* DIRECTIONS FOR THIS TASK:
The lines to print run from the top of the material below to the line with "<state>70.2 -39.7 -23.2", inclusive; please copy them exactly, without pictures.

***** EXERCISE DATA *****

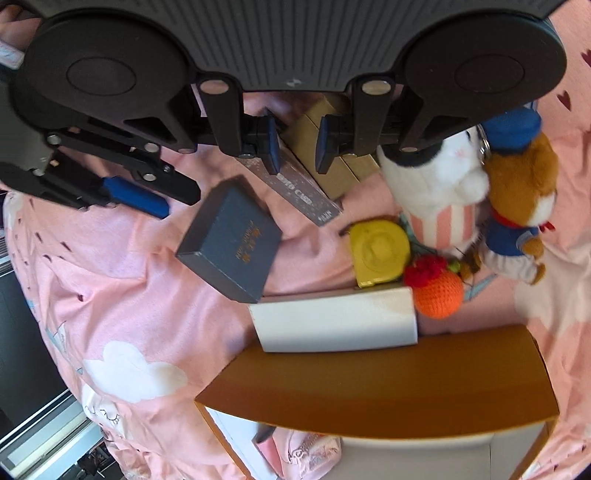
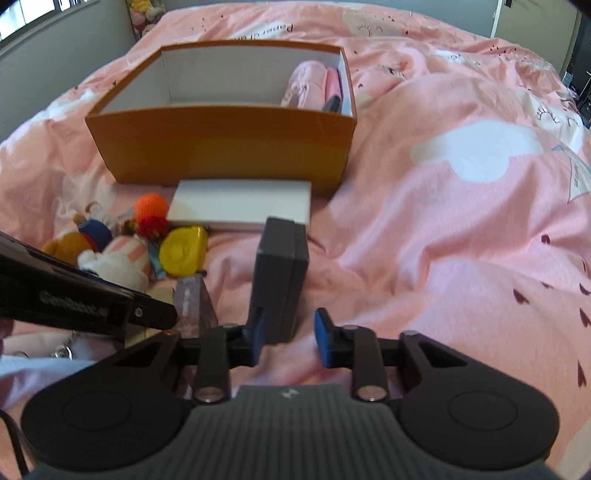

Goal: Organize objects
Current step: 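Move both tools back to the pile and grasp the dark grey box with the right tool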

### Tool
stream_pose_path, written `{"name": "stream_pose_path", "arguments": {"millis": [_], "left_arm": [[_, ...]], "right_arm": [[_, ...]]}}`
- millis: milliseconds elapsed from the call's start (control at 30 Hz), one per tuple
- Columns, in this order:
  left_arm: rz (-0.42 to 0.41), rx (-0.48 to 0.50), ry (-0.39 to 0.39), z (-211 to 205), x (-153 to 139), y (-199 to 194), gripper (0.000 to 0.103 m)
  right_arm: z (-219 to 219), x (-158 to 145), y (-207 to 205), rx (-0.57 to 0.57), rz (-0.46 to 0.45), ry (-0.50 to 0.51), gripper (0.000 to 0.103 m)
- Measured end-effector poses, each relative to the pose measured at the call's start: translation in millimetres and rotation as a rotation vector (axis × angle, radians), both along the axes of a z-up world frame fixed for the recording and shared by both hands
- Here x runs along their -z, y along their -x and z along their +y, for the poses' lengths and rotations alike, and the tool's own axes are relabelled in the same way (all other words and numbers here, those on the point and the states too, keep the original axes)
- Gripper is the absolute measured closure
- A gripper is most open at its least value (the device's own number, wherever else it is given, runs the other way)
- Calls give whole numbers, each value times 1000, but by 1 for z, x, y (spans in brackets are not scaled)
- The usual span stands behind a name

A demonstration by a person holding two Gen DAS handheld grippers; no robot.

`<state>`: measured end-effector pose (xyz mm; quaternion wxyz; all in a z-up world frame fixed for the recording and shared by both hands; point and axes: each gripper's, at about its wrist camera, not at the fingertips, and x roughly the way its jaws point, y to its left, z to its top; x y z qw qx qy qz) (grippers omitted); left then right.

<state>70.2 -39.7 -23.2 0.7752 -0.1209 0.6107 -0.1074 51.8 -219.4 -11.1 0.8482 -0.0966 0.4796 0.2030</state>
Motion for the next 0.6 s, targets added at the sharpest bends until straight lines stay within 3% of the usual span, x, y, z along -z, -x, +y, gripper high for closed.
{"name": "stream_pose_path", "arguments": {"millis": [233, 600], "left_arm": [[70, -56, 89, 9, 4, 2, 77], [125, -100, 124, 0, 15, -8, 75]], "right_arm": [[5, 10, 7, -39, 18, 15, 81], [4, 18, 6, -39, 46, 15, 81]]}}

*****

* OUTPUT FOR THIS EXERCISE:
Goal: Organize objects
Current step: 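Move both tools back to the pile and grasp the dark grey box with the right tool
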
### Tool
stream_pose_path, written `{"name": "stream_pose_path", "arguments": {"millis": [_], "left_arm": [[_, ...]], "right_arm": [[_, ...]]}}`
- millis: milliseconds elapsed from the call's start (control at 30 Hz), one per tuple
- Columns, in this order:
  left_arm: rz (-0.42 to 0.41), rx (-0.48 to 0.50), ry (-0.39 to 0.39), z (-211 to 205), x (-153 to 139), y (-199 to 194), gripper (0.000 to 0.103 m)
  right_arm: z (-219 to 219), x (-158 to 145), y (-207 to 205), rx (-0.57 to 0.57), rz (-0.46 to 0.45), ry (-0.50 to 0.51), gripper (0.000 to 0.103 m)
- Measured end-effector poses, each relative to the pose measured at the call's start: translation in millimetres and rotation as a rotation vector (axis × angle, radians), both along the axes of a z-up world frame fixed for the recording and shared by both hands
- Here x runs along their -z, y along their -x and z along their +y, for the poses' lengths and rotations alike, and the tool's own axes are relabelled in the same way (all other words and numbers here, those on the point and the states too, keep the original axes)
- Gripper is the absolute measured closure
- A gripper is most open at its least value (the device's own number, wherever else it is given, runs the other way)
- Calls give whole numbers, each value times 1000, but by 1 for z, x, y (spans in brackets are not scaled)
- The usual span stands behind a name

A demonstration by a person holding two Gen DAS handheld grippers; no robot.

`<state>`: measured end-effector pose (xyz mm; quaternion wxyz; all in a z-up world frame fixed for the recording and shared by both hands; point and axes: each gripper's, at about its wrist camera, not at the fingertips, and x roughly the way its jaws point, y to its left, z to its top; x y z qw qx qy qz) (grippers omitted); left then right.

<state>70.2 -39.7 -23.2 0.7752 -0.1209 0.6107 -0.1074 51.8 -219.4 -11.1 0.8482 -0.0966 0.4796 0.2030</state>

Nothing more is needed to finish the exercise.